TASK REQUIREMENTS:
Reproduce exactly the lines from the top of the records below through the line holding "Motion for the".

TASK MATERIAL:
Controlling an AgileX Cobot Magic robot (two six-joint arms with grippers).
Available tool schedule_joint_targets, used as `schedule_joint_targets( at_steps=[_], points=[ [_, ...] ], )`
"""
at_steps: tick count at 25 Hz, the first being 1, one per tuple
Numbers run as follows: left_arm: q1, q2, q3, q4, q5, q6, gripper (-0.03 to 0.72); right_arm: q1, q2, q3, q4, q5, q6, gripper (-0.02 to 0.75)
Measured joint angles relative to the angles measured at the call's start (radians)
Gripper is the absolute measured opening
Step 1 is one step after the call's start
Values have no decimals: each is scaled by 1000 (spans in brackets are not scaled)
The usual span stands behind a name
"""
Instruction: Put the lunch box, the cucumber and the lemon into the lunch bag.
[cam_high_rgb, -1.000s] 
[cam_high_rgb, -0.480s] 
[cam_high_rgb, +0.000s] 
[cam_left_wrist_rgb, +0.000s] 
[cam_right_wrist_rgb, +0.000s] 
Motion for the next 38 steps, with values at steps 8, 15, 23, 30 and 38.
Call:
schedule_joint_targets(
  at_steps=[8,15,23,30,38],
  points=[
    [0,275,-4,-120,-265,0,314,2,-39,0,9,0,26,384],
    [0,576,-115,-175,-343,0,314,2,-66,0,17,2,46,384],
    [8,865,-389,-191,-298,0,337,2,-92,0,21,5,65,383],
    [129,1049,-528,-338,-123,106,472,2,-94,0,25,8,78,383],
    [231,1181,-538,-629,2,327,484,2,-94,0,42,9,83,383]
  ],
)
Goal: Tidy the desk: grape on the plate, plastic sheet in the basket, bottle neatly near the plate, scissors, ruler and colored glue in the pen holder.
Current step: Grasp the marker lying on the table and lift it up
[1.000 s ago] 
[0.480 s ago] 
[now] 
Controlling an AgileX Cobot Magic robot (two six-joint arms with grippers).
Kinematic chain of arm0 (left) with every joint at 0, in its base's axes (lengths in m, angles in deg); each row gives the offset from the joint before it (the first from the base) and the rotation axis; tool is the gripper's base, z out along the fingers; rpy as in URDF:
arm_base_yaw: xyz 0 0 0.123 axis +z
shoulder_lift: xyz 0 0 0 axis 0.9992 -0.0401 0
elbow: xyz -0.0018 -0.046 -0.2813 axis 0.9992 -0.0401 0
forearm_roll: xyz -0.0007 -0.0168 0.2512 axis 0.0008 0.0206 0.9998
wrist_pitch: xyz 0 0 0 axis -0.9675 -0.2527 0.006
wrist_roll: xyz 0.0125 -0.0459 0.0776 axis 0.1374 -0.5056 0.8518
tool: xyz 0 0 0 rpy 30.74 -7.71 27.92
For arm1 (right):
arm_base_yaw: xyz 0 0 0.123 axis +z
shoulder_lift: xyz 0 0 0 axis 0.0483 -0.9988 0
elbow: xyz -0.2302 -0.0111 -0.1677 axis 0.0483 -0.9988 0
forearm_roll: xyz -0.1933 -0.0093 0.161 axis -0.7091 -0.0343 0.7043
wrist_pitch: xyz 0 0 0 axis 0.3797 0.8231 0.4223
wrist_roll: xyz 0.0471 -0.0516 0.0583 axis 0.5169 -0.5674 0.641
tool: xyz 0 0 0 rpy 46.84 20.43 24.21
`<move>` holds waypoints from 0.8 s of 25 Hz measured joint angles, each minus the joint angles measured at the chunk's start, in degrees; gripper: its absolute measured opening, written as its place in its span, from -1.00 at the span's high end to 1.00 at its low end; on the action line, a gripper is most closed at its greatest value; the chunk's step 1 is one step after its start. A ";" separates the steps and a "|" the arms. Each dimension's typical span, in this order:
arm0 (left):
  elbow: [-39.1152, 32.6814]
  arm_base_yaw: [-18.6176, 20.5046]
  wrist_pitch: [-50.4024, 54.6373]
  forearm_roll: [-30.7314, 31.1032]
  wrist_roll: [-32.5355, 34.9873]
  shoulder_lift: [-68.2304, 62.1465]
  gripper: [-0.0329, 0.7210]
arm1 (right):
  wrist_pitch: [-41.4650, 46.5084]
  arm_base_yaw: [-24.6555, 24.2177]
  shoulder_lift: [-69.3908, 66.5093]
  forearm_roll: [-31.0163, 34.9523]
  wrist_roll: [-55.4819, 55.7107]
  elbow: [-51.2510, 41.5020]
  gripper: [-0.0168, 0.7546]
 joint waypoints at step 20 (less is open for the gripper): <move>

TASK OUTPUT:
Controlling an AgileX Cobot Magic robot (two six-joint arms with grippers).
Available tool schedule_joint_targets, used as `schedule_joint_targets( at_steps=[_], points=[ [_, ...] ], )`
"""
at_steps: tick count at 25 Hz, the first being 1, one per tuple
Numbers run as follows: left_arm: q1, q2, q3, q4, q5, q6, gripper (-0.03 to 0.72); right_arm: q1, q2, q3, q4, q5, q6, gripper (-0.02 to 0.75)
Measured joint angles relative to the angles measured at the call's start (radians)
Gripper is the absolute measured opening
Step 1 is one step after the call's start
Values have no decimals: each is scaled by 1000 (spans in brackets are not scaled)
The usual span stands behind a name
"""
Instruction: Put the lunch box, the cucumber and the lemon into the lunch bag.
[cam_high_rgb, -1.000s] 
[cam_high_rgb, -0.480s] 
[cam_high_rgb, +0.000s] 
[cam_left_wrist_rgb, +0.000s] 
[cam_right_wrist_rgb, +0.000s] 
Motion for the next 38 steps, with values at steps 8, 15, 23, 30 and 38.

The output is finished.